Generally, candidates should have prior work experience in credit or collections. Billing offices or departments, call centers, insurance agencies and business offices afford opportunities for workers to perform functions such as invoicing, preparing bills, receiving customer inquires about bills and processing loan or insurance applications. In many of these settings, prospective analysts have used Excel, other spreadsheet programs or invoice or billing templates.
Applicants may tout their experience in certain industries. Analysts for construction companies or suppliers may have prior work in the construction field as crew members for contractors or salespeople for suppliers.
Where an applicant has a college degree in finance or a related field, some employers might not require experience in credit and collection work.
As a general rule, credit and collection analysts log full-time hours. Shifts normally run during regular business hours and on weekdays, though overtime or evening work is possible where deadlines approach. Analysts may work longer hours to assemble credit applications, sales invoices, billing statements and balances due for lawsuits or presenting claims in bankruptcy proceedings. Other deadlines may increase workloads and work periods.

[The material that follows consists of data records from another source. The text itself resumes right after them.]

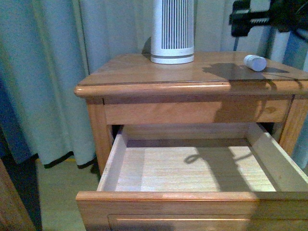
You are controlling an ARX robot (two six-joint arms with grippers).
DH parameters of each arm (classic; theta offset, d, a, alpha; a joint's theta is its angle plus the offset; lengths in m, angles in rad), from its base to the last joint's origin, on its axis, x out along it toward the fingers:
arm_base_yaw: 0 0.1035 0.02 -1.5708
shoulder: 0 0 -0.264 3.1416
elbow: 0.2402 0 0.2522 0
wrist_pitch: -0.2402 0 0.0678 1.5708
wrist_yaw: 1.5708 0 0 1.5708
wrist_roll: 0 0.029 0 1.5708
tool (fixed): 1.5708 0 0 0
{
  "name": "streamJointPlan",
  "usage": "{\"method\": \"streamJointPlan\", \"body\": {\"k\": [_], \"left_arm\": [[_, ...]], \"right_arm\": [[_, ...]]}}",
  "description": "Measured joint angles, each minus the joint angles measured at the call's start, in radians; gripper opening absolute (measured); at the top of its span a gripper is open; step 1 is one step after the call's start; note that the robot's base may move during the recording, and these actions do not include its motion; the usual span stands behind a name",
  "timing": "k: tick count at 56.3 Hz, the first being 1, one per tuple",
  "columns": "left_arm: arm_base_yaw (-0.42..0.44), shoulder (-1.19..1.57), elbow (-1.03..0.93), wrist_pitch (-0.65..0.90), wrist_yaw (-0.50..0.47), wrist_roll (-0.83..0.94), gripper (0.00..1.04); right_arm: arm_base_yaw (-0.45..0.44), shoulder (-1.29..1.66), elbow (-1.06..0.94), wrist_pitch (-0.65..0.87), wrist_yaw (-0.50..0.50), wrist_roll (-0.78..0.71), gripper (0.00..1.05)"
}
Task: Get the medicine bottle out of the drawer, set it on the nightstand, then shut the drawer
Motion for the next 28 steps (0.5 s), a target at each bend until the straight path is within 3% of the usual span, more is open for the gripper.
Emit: {"method": "streamJointPlan", "body": {"k": [6, 16, 28], "left_arm": [[0.0, 0.0, 0.0, 0.0, 0.0, 0.0, 0.98], [0.0, 0.0, 0.0, 0.0, 0.0, 0.0, 0.98], [0.0, 0.0, 0.0, 0.0, 0.0, 0.0, 0.98]], "right_arm": [[0.0, -0.186, -0.16, 0.056, 0.021, -0.028, 0.98], [-0.037, -0.532, -0.538, 0.068, -0.027, 0.018, 0.98], [-0.029, -0.865, -0.949, -0.104, -0.135, 0.148, 0.98]]}}
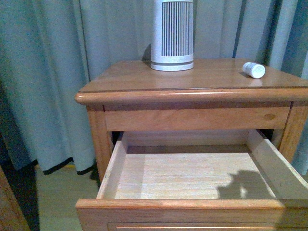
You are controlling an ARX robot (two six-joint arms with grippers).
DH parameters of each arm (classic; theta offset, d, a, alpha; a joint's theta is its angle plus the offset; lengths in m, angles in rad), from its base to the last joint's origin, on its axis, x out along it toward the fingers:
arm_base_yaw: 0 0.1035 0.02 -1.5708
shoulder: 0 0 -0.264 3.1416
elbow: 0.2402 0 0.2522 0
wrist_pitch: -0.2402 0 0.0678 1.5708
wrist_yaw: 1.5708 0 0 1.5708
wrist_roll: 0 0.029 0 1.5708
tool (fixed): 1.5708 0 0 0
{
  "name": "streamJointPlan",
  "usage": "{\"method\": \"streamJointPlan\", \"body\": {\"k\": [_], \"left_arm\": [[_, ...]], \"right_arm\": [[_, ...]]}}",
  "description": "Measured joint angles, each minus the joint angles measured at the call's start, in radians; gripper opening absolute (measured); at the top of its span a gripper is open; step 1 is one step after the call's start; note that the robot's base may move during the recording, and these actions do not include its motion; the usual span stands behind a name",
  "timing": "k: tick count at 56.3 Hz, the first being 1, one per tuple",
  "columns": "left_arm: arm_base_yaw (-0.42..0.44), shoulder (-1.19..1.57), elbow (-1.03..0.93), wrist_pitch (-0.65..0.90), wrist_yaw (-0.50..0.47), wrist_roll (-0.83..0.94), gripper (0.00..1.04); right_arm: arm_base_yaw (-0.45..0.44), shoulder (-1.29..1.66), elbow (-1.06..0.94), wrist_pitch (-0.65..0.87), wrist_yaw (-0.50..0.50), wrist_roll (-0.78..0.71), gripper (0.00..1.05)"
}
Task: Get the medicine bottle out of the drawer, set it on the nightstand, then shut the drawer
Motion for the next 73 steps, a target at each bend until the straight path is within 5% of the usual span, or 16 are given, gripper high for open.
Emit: {"method": "streamJointPlan", "body": {"k": [11, 27, 48, 57, 73], "left_arm": [[0.0, 0.0, 0.0, 0.0, 0.0, 0.0, 0.98], [0.0, 0.0, 0.0, 0.0, 0.0, 0.0, 0.98], [0.0, 0.0, 0.0, 0.0, 0.0, 0.0, 0.98], [0.0, 0.0, 0.0, 0.0, 0.0, 0.0, 0.98], [0.0, 0.0, 0.0, 0.0, 0.0, 0.0, 0.98]], "right_arm": [[0.117, -0.054, -0.237, 0.034, 0.003, 0.09, 0.98], [0.239, 0.263, -0.343, 0.329, 0.095, 0.174, 0.98], [0.19, 0.849, -0.187, 0.938, 0.122, 0.003, 0.98], [0.141, 0.973, 0.018, 0.919, 0.106, -0.083, 0.98], [0.062, 1.146, 0.426, 0.614, 0.093, -0.168, 0.98]]}}
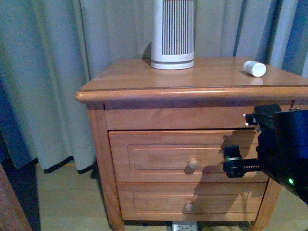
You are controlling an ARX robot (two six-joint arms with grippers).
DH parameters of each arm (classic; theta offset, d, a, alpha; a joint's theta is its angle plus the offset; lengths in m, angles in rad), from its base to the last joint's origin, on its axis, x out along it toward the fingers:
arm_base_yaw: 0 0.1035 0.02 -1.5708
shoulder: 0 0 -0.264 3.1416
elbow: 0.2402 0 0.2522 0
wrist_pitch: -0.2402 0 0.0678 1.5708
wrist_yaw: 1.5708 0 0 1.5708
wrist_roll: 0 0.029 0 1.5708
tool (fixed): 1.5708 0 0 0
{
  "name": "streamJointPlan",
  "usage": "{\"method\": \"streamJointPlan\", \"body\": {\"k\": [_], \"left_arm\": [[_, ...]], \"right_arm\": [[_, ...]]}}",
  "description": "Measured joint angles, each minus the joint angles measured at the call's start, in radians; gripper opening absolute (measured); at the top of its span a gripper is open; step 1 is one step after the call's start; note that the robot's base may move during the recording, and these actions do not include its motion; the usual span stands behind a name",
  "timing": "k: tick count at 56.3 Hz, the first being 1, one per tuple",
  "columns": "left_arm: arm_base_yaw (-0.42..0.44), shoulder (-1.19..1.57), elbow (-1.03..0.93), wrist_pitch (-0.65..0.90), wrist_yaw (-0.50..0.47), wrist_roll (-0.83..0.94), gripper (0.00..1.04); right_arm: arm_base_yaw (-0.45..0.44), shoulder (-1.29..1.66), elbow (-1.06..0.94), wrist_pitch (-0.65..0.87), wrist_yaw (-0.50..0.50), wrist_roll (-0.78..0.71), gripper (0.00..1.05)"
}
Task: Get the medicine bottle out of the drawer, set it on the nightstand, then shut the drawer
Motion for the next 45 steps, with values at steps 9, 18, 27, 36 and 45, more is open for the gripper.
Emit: {"method": "streamJointPlan", "body": {"k": [9, 18, 27, 36, 45], "left_arm": [[0.0, 0.0, 0.0, 0.0, 0.0, 0.0, 0.98], [0.0, 0.0, 0.0, 0.0, 0.0, 0.0, 0.98], [0.0, 0.0, 0.0, 0.0, 0.0, 0.0, 0.98], [0.0, 0.0, 0.0, 0.0, 0.0, 0.0, 0.98], [0.0, 0.0, 0.0, 0.0, 0.0, 0.0, 0.98]], "right_arm": [[-0.006, 0.071, 0.07, -0.087, 0.003, -0.019, 0.98], [0.024, 0.013, 0.016, -0.042, 0.001, 0.006, 0.98], [0.055, -0.209, -0.167, -0.042, -0.002, 0.061, 0.98], [0.016, -0.52, -0.431, -0.114, -0.055, 0.064, 0.98], [-0.084, -0.888, -0.614, -0.223, -0.094, 0.007, 0.98]]}}
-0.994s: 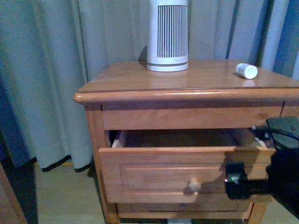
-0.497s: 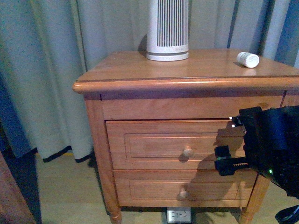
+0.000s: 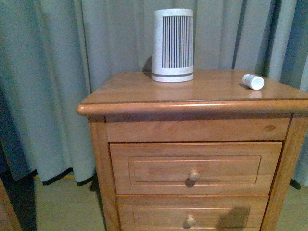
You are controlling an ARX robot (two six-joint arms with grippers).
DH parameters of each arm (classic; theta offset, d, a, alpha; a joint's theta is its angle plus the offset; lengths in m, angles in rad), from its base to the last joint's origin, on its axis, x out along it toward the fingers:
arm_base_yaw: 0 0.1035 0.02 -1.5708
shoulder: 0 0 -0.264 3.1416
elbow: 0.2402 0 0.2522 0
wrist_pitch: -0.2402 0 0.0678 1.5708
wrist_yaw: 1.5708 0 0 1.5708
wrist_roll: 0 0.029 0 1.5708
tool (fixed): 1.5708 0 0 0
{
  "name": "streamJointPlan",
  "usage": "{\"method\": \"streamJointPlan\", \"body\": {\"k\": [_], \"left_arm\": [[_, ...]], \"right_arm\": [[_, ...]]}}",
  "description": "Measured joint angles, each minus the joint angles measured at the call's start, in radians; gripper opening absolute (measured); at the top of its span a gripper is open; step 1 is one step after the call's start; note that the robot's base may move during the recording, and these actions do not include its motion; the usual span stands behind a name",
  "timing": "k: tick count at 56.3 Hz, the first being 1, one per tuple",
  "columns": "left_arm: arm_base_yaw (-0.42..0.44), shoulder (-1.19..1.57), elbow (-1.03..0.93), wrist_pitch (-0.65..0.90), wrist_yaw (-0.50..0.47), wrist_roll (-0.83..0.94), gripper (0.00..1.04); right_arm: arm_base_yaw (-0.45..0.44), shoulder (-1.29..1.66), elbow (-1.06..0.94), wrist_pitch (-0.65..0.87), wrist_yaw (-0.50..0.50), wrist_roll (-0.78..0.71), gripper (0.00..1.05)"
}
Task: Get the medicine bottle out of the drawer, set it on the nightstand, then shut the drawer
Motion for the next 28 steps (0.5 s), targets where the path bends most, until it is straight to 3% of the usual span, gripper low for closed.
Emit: {"method": "streamJointPlan", "body": {"k": [9, 14, 16, 28], "left_arm": [[0.0, 0.0, 0.0, 0.0, 0.0, 0.0, 0.98], [0.0, 0.0, 0.0, 0.0, 0.0, 0.0, 0.98], [0.0, 0.0, 0.0, 0.0, 0.0, 0.0, 0.98], [0.0, 0.0, 0.0, 0.0, 0.0, 0.0, 0.98]], "right_arm": [[0.002, -0.459, -0.106, -0.263, 0.002, -0.055, 0.98], [0.137, -0.896, -0.154, -0.614, 0.121, -0.082, 0.98], [0.173, -1.003, -0.169, -0.685, 0.149, -0.095, 0.98], [0.175, -1.144, -0.239, -0.744, 0.15, -0.101, 0.98]]}}
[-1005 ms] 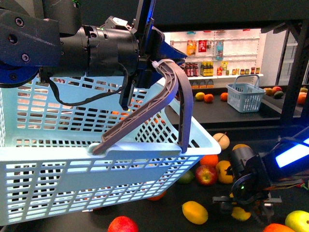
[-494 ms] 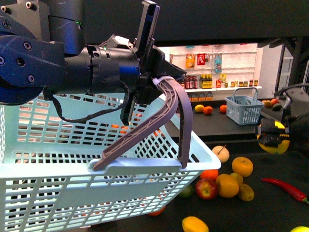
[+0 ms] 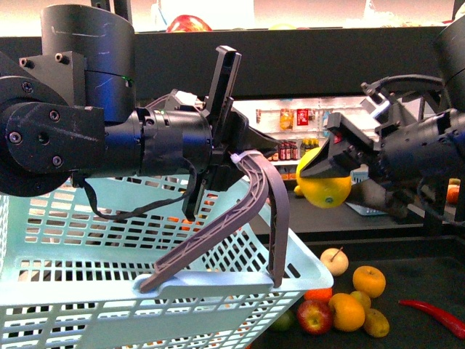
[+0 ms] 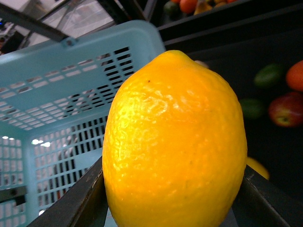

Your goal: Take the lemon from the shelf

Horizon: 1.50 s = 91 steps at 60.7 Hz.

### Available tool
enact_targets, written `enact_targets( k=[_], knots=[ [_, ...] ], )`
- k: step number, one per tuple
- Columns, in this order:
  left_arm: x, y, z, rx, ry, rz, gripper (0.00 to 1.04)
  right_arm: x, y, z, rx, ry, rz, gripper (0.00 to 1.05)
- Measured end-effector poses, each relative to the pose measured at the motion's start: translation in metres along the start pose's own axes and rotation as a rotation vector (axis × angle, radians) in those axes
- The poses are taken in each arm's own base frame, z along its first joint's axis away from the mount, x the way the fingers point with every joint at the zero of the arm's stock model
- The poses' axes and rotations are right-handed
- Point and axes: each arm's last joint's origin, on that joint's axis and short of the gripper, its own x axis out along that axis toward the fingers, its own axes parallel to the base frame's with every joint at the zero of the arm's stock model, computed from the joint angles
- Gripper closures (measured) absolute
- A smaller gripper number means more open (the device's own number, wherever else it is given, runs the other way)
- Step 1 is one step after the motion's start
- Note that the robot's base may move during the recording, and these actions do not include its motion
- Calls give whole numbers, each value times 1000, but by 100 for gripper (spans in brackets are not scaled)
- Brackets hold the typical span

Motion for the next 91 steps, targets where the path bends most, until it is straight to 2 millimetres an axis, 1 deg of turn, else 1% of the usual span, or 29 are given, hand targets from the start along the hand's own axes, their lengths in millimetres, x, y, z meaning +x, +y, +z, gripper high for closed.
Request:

Normally, analysts do not work holidays. For analysts on the collection side, laws limiting times for collection calls may prevent late evening work.
O*NET reports a predicted five to eight-percent increase in employment of credit and collection analysts through 2024. This translates to 34,300 openings. As of 2024, the occupation numbered 69,000.
Demand for credit and collection analysts will turn on conditions in the economy. As businesses or customers increase their purchases or spending activity, they may turn to credit as a funding mechanism. This will sustain the need for analysts to determine the creditworthiness of buyers or borrowers. Economic downturns may spur a greater use of analysts who focus on collection. With growing unemployment or diminishing income, customers are more likely to fall behind on payments and trigger collection efforts.
Those pursuing credit and collection analyst jobs will need experience in the credit, sales or billing arenas and an ample base of skills and knowledge in finance, math and computers. Additional talents include management of time and disputes. Along with these abilities, the state of the economy can spur the need for credit and collection analysts to help grant credit or assist with delinquent accounts or recouping money.